It's Jess Marlow "who's coming home" to KNBC Channel 4 Nov. 24.
KNBC has launched a mystery ad campaign to promote the return of the calm, reasoned Marlow to Channel 4 as a commentator on its 5 p.m. and 11 p.m. newscasts to succeed Jack Perkins. Newspaper ads show the facial outline of an unidentified man beneath the headline: "Guess Who's Coming Home?"
According to knowledgeable sources, Channel 4 can't identify Marlow or announce his signing because of a technicality in his contract with KCBS Channel 2, which doesn't expire until Nov. 22.
So the door continues to revolve. Marlow was a top anchorman at Channel 4 for 14 years before defecting to Channel 2 in 1980. He left Channel 2 this year after rejecting a large cut in his reported $700,000 annual salary, but his contract continued to remain in force. He also objected to the station's new fragmented, softer news format that would have trimmed his air time.
Neither Marlow nor Channel 4 management would comment on the prospects of Marlow rejoining KNBC. He's scheduled to arrive at the station, however, in time to catch the end of the important November ratings period.
It remains to be seen if, in purely commercial terms, Channel 2 did the right thing in giving Marlow incentive to leave. It's also uncertain whether he can command the same respect as a commentator that he did as an anchorman.
All that aside, it's nice to have him back.
WHO'S SHOW? TV's funniest, most inventive, most everything you've-ever-wanted-in-a-sitcom sitcom--and one that NBC rejected--ends its six-episode run on Showtime cable with a half-hour that will have you wheezing. A word of caution: If you have asthma, do not watch "It's Garry Shandling's Show."
Here's better news.
Showtime has ordered another dozen episodes of Shandling's show, which airs at 8:30 p.m. Wednesdays. It will go into reruns after tonight's episode, with the new segments scheduled to begin in mid-January.

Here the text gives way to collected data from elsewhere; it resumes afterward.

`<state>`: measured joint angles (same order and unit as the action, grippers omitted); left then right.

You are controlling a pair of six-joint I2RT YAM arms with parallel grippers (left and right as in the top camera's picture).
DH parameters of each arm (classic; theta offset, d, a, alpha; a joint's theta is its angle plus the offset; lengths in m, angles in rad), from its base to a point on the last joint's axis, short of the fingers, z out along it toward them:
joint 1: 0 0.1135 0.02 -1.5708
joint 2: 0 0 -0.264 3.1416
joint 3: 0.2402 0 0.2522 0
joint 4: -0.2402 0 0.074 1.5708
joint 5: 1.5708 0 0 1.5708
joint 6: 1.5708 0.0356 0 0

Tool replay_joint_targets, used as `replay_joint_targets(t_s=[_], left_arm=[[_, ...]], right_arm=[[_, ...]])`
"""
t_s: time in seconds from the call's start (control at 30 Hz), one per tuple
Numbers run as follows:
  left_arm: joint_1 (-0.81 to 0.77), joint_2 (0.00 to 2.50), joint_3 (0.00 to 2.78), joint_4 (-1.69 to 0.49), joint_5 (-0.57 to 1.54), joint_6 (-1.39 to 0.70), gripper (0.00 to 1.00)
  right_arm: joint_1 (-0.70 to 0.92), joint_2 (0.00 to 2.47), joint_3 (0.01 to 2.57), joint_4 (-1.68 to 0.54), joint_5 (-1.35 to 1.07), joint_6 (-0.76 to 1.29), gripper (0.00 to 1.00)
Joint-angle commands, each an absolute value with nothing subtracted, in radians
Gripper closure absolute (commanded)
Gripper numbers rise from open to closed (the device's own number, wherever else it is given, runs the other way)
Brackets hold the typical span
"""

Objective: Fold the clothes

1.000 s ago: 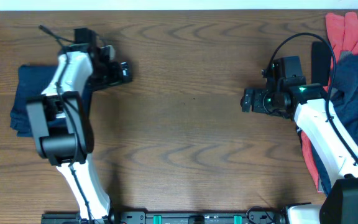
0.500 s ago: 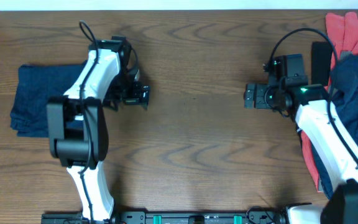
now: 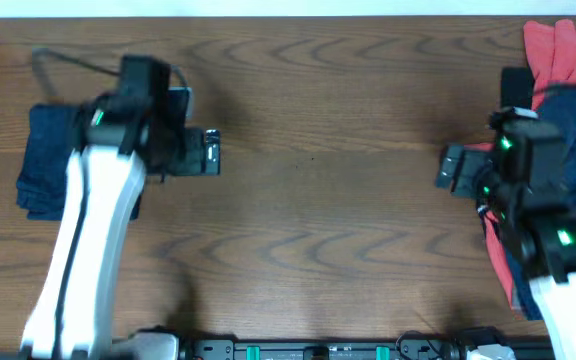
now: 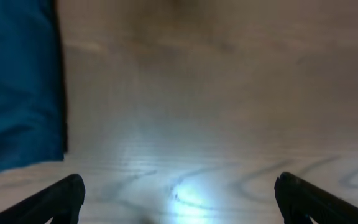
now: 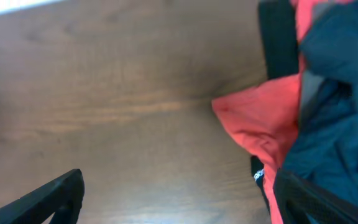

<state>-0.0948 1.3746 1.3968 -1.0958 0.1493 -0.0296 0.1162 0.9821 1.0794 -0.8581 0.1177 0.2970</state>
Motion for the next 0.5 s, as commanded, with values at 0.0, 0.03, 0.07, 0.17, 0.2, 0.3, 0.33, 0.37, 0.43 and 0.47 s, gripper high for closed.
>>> replay_joint_targets(t_s=[0.0,0.03,0.07,0.17,0.2,0.3,0.33,0.37,0.43,0.47], left_arm=[[-0.098,1.168,1.266,-1.016,0.137,-0.051,0.02],[-0.098,1.109,1.226,-0.98,0.137,-0.05,0.02],[-0.098,1.053,1.186,-0.943,0.134,-0.05,0.02],[-0.098,0.896,1.056,-0.825,0.111,-0.05,0.02],[-0.098,0.857,1.017,-0.79,0.111,-0.05,0.02],[-0.098,0.788,0.94,-0.717,0.112,-0.05,0.02],[-0.098,0.775,0.924,-0.699,0.112,-0.05,0.02],[-0.098,0.768,0.914,-0.69,0.112,-0.05,0.02],[-0.098,0.77,0.911,-0.706,0.111,-0.05,0.02],[-0.098,0.772,0.911,-0.711,0.111,-0.05,0.02]], right_arm=[[0.121,0.837,1.035,-0.863,0.178,0.348,0.05],[0.123,0.797,1.018,-0.863,0.192,0.356,0.05],[0.124,0.752,0.997,-0.865,0.207,0.361,0.05],[0.124,0.631,0.928,-0.871,0.213,0.363,0.01],[0.124,0.599,0.908,-0.878,0.213,0.368,0.01],[0.124,0.532,0.866,-0.913,0.211,0.371,0.01],[0.124,0.519,0.858,-0.929,0.205,0.371,0.01],[0.124,0.513,0.854,-0.941,0.201,0.371,0.01],[0.124,0.511,0.854,-0.977,0.189,0.37,0.01],[0.124,0.512,0.854,-0.992,0.176,0.37,0.01]])
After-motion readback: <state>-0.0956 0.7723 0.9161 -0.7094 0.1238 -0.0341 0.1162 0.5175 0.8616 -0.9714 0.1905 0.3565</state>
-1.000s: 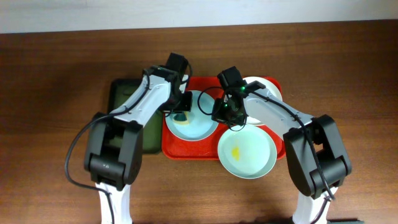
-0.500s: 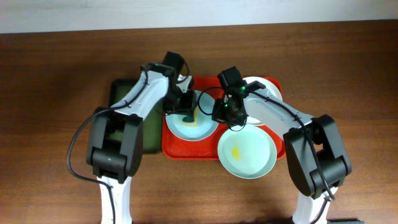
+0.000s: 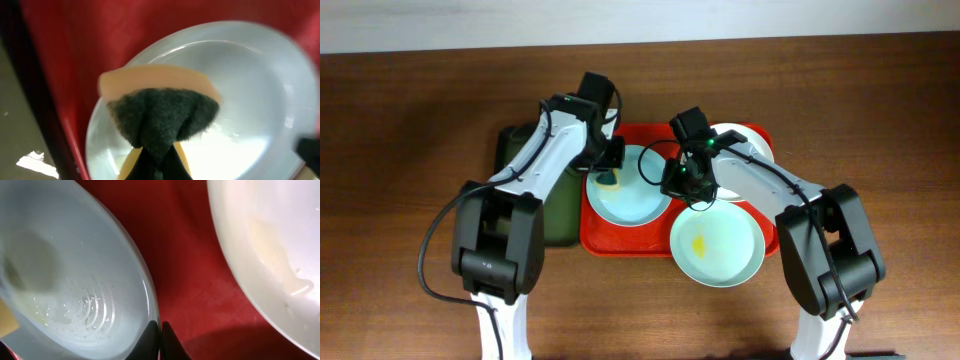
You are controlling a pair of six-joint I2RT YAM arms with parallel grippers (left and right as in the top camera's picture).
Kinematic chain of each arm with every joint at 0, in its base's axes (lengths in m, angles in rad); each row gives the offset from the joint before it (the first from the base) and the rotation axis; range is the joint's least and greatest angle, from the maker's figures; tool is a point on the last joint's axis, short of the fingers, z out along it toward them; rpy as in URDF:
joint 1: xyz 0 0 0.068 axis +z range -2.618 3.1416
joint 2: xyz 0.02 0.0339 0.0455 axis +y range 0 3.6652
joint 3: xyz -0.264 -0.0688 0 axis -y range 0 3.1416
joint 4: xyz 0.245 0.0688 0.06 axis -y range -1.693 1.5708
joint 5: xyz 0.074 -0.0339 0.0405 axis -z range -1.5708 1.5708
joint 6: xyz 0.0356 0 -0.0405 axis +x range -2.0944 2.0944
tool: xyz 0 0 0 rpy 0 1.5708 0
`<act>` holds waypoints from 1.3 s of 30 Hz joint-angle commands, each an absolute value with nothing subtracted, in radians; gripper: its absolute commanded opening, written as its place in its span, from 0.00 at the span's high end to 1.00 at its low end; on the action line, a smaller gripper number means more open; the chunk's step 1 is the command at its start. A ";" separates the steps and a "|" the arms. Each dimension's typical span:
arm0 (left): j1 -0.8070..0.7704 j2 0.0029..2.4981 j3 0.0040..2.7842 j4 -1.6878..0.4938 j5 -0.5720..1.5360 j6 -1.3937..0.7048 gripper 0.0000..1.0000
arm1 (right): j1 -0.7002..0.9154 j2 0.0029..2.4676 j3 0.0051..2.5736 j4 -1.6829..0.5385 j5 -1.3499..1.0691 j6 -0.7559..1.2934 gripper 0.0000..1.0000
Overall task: Clean dirty plates on tray and stack at the side
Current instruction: 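Scrub the light blue plate's yellow smear with the sponge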
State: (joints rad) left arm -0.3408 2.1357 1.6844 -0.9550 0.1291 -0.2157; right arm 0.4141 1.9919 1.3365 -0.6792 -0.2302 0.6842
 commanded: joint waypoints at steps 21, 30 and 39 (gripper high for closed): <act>-0.376 2.041 1.651 -0.936 0.232 -0.288 1.00 | 0.419 2.004 1.328 -0.688 -0.224 0.688 0.96; -0.380 2.054 1.545 -0.940 0.064 -0.303 1.00 | 0.419 2.004 1.328 -0.689 -0.224 0.688 0.95; -0.411 2.067 1.382 -0.778 0.125 -0.378 1.00 | 0.419 2.004 1.328 -0.691 -0.224 0.688 0.95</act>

There's nothing else on TV remotely like this wonderful nonsense.
Starring the bachelor Shandling as himself in a fictional setting that's supposed to be his home, his show is a sitcom within a sitcom within a sitcom. It's like one of those boxes that hides a series of smaller boxes.
A stand-up comic and former comedy writer, Shandling is a match for David Letterman in mastering the exquisitely absurd. With loosey-goosey, self-effacing wit, he uses the entire studio, on both sides of the camera, to act out whimsical fantasies about his uphill attempts to cope with life. He's vulnerable, but no schnook, fighting adversity to a draw.
It's hard to describe Shandling's expression, either a smiling frown or a frowning smile.
Best of all, his show is unpredictable, the product of brilliantly scripted spontaneity that has you believing that he could pack up and do the same show in your living room. He's apt to stop at any time and speak to the camera, crew or studio audience.
Taking more and more chances, "It's Garry Shandling's Show" just gets funnier and funnier, and even its few failures are interesting.
Shandling and producer Alan Zweibel wrote last week's episode, a parody of "The Graduate" that put away yours truly. It seemed that the hot-blooded mother of Garry's girlfriend, Elaine, was named Mrs. Robertson a la Mrs. Robinson. The episode included a send-up of Mike Nichols' famous between-Mrs.-Robinson's-legs shot, and Norman Fell attempted to convince Garry that he played the landlord in "The Graduate" as well as the original landlord on "Three's Company."
Written by Janis Hirsch, tonight's episode is even more creative and eclectic and almost as hilarious. It's built around Jodi Jones, a real-life employee of a Texarkana, Tex., cable company who won a Showtime affiliate contest to appear on Shandling's show. Really, she's legit.
She appears on the show as herself, introduced by Shandling and obviously terrified in front of the cameras as part of an ingeniously banal plot about Garry's infatuation with an oversexed woman (not Jodi). You just have to see it.
Shandling's good supporting cast includes Geoffrey Blake, Molly Cheek, Scott Nemes and Michael Tucci. Other key behind-the-scenes people besides Sweibel include executive producers Brad Grey and Bernie Brillstein ("Buffalo Bill"), co-producer Vic Kaplan and director Alan Rafkin.
Above all, though, it's Garry Shandling's show.
NIGHT OF THE LIVING DEAD: There were reports that last season would be the last for NBC's "Saturday Night Live." No such luck. It continues to be TV's longest-running ghoul, mummified, ghastly and trancelike, somehow surviving even in death.
Saturday's season premiere--featuring guest host Sigourney Weaver and the inevitable new cast members with impressive comedy credits--was about as bad as TV could get and as funny as Weaver's "Alien" movies.
"Saturday Night Live" XII is more evidence that a cast is no better than its script and that, after a dozen years, it's time to embalm this sucker and bury it once and for all.